__Work instruction__. In the entries that follow, the first line to write out is the one containing "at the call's", and the last is the one containing "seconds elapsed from". Reproduce that stretch exactly, with nothing before or after it.

Provided information below:

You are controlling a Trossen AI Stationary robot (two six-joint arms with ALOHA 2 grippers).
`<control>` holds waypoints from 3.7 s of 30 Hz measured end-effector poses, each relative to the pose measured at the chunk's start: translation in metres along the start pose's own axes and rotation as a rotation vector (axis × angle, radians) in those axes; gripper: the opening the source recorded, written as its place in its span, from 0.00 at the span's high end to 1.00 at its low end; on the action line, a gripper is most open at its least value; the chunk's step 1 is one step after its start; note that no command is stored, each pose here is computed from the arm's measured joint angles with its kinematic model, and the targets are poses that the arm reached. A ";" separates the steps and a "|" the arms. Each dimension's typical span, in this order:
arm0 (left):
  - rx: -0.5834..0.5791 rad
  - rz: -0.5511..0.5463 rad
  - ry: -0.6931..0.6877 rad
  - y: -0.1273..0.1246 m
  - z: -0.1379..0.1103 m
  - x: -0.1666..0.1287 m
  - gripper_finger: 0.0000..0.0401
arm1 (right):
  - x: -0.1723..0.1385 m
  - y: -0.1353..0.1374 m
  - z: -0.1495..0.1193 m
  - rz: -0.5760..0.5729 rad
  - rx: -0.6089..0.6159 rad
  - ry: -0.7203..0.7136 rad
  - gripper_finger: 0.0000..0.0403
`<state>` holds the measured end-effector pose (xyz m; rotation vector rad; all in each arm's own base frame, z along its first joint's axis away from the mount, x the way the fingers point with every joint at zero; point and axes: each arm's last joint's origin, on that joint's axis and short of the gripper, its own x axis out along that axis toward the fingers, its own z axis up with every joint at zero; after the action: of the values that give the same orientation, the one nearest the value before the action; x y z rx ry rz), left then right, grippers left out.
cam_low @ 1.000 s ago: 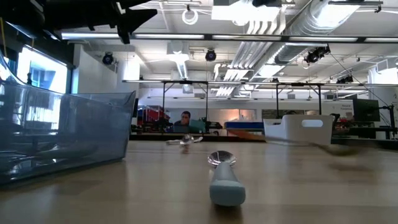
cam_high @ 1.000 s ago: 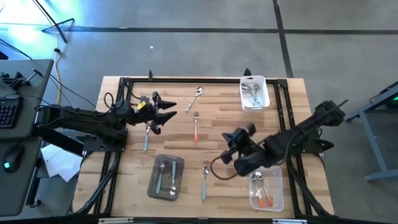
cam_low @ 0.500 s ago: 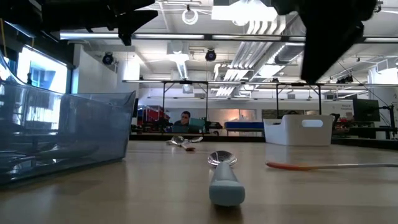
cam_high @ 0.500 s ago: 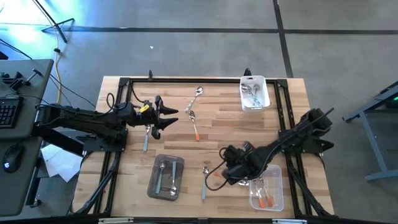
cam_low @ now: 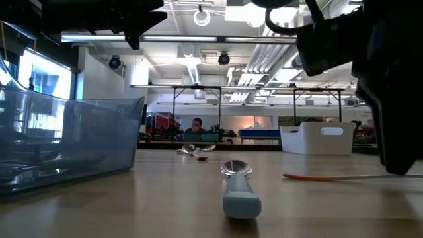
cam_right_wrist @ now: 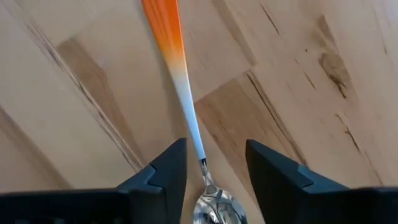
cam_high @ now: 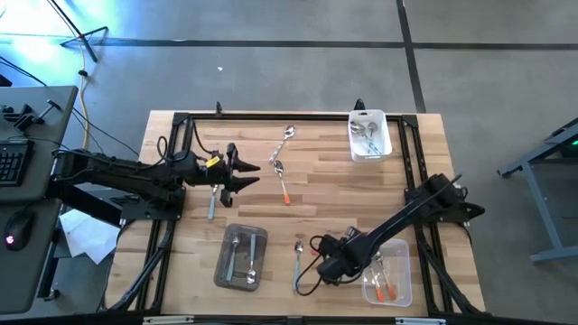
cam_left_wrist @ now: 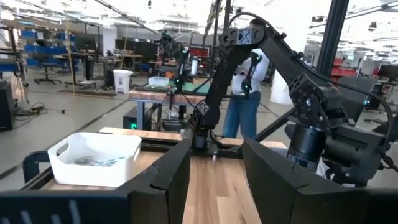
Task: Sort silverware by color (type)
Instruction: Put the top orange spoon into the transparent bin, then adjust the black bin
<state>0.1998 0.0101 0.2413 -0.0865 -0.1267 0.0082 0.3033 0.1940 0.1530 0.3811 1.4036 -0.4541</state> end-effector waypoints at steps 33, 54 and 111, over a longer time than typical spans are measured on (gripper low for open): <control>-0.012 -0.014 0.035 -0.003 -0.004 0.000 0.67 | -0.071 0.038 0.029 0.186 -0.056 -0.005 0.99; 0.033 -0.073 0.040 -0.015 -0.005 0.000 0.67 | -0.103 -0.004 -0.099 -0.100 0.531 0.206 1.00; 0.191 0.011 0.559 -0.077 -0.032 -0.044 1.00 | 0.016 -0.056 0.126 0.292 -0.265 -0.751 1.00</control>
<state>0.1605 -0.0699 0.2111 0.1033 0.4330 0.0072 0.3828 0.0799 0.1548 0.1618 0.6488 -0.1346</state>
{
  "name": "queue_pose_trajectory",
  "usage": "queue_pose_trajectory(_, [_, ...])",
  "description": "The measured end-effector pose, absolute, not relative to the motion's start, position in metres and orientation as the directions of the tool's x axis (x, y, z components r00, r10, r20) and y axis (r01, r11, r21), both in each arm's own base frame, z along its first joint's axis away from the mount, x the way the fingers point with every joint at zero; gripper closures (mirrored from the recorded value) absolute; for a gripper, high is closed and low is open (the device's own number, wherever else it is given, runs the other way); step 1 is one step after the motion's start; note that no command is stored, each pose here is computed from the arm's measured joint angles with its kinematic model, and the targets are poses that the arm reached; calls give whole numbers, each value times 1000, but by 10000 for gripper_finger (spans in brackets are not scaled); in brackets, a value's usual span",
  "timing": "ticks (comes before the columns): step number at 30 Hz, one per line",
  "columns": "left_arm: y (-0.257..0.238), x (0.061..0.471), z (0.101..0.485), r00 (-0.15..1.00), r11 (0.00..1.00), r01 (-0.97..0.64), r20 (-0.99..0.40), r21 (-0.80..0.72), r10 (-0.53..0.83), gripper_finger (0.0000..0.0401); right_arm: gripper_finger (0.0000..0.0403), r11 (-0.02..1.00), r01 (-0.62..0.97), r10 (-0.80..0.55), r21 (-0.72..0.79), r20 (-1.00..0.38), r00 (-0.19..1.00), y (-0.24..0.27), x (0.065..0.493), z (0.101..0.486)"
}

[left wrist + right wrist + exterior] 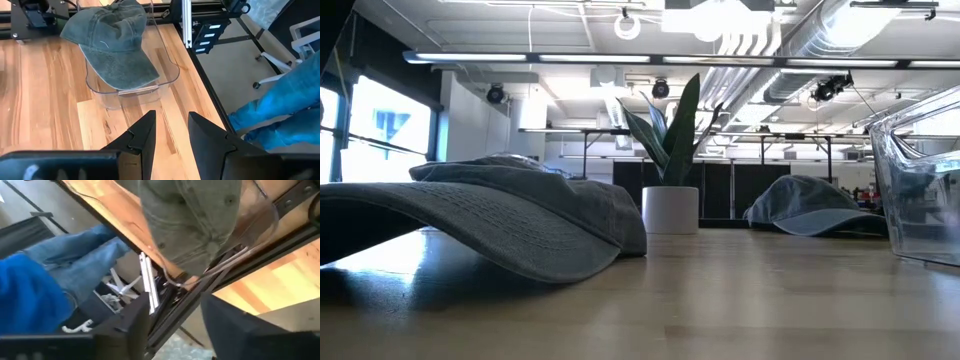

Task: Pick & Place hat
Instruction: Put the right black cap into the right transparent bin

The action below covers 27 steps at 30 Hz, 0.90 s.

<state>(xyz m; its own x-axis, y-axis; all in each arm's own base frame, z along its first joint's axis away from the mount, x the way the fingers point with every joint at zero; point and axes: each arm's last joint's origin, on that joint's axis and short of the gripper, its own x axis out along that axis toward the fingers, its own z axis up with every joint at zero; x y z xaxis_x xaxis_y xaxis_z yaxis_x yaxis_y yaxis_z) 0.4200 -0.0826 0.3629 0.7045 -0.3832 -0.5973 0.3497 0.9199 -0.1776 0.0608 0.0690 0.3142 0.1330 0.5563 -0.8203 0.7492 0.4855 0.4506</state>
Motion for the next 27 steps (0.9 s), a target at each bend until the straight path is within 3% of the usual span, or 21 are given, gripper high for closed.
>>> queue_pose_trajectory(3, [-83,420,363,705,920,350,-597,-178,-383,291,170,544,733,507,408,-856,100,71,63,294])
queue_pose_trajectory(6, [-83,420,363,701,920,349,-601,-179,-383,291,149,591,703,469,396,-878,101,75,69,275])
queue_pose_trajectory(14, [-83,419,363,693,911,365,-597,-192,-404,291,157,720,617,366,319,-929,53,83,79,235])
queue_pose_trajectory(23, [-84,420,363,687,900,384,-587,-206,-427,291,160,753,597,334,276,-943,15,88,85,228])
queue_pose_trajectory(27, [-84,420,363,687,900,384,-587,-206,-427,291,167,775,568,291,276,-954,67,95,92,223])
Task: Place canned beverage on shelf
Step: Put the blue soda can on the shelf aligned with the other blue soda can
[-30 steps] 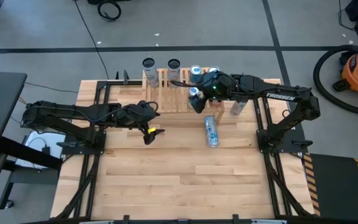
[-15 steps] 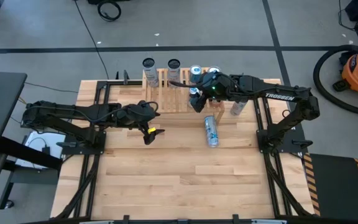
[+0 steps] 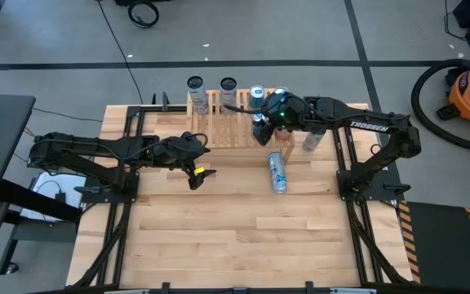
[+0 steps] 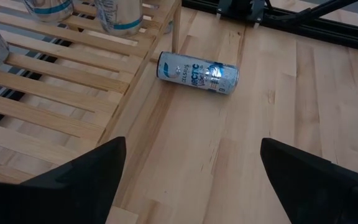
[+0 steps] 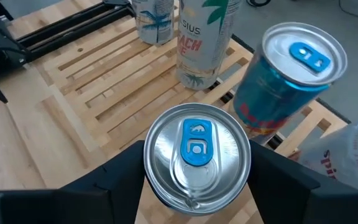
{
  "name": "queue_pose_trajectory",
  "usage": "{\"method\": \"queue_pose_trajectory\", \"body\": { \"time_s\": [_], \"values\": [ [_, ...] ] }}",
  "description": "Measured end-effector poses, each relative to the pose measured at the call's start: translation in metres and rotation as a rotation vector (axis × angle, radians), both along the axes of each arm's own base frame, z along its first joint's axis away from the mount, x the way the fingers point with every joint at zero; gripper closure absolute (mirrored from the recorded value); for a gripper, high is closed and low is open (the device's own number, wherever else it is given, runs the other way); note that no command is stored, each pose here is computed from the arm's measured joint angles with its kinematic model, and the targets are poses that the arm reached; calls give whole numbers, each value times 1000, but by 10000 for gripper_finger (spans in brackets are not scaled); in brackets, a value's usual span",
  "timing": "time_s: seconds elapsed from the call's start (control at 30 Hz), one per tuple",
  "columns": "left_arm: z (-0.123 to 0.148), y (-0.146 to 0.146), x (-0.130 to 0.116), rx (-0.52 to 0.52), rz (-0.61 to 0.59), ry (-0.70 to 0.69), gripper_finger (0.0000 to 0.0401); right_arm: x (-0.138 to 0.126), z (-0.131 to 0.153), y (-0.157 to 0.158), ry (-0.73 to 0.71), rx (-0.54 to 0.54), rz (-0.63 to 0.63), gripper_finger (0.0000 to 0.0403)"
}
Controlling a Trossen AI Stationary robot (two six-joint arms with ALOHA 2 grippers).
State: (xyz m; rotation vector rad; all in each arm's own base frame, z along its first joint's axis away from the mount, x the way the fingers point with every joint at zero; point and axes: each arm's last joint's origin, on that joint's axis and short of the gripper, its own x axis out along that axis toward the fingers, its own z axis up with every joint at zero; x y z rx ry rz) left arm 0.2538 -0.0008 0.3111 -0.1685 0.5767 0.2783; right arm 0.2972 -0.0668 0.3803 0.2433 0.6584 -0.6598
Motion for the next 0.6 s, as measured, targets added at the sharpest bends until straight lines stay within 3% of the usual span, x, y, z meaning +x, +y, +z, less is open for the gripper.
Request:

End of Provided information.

__Solution below__.
  "description": "Measured end-effector poses, each relative to the pose measured at the call's start: translation in metres and rotation as a rotation vector (axis × angle, radians), both along the axes of each arm's own base frame, z along its first joint's axis away from the mount, x the way the fingers point with every joint at zero; gripper closure absolute (mirrored from the recorded value); for a gripper, high is closed and low is open (the device's own number, wherever else it is given, runs the other way); note that no command is stored, each pose here is computed from the arm's measured joint angles with its kinematic model, and the targets are poses that the arm reached; calls give whole numbers, each value times 1000, but by 10000 for gripper_finger (spans in brackets are not scaled); in brackets, a value's usual span",
  "timing": "time_s: seconds elapsed from the call's start (control at 30 Hz), one per tuple",

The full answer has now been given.